TASK ITEM: The entire listing below needs to be transcribed word for word.

DATA EXCERPT:
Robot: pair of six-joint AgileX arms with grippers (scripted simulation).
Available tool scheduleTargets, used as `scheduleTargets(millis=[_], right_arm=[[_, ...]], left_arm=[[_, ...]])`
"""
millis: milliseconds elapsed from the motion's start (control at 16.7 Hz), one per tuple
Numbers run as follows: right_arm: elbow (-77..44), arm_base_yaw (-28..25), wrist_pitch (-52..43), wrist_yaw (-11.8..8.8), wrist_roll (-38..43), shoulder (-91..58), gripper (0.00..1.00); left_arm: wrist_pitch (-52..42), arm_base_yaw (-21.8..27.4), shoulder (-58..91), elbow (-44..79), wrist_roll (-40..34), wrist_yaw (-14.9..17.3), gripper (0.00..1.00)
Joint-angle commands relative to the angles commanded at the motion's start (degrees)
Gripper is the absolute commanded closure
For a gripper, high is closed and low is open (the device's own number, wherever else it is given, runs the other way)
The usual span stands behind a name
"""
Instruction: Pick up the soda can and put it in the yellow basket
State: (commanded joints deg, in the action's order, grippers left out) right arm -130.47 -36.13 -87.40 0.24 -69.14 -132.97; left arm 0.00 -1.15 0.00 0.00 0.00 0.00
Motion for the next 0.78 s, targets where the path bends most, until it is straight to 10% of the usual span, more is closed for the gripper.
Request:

PROBLEM SOLUTION:
Robot: pair of six-joint AgileX arms with grippers (scripted simulation).
Available tool scheduleTargets, used as `scheduleTargets(millis=[_], right_arm=[[_, ...]], left_arm=[[_, ...]])`
"""
millis: milliseconds elapsed from the motion's start (control at 16.7 Hz), one per tuple
Numbers run as follows: right_arm: elbow (-77..44), arm_base_yaw (-28..25), wrist_pitch (-52..43), wrist_yaw (-11.8..8.8), wrist_roll (-38..43), shoulder (-91..58), gripper (0.00..1.00); left_arm: wrist_pitch (-52..42), arm_base_yaw (-21.8..27.4), shoulder (-58..91), elbow (-44..79), wrist_roll (-40..34), wrist_yaw (-14.9..17.3), gripper (0.00..1.00)
Joint-angle commands relative to the angles commanded at the motion's start (degrees)
Gripper is the absolute commanded closure
For a gripper, high is closed and low is open (the device's own number, wherever else it is given, runs the other way)
The usual span stands behind a name
"""
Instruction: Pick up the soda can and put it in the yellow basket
State: (commanded joints deg, in the action's order, grippers left out) right arm -130.47 -36.13 -87.40 0.24 -69.14 -132.97; left arm 0.00 -1.15 0.00 0.00 0.00 0.00
Motion for the next 0.78 s, targets where the path bends most, until it is straight to 10% of the usual span, more is closed for the gripper.
Request:

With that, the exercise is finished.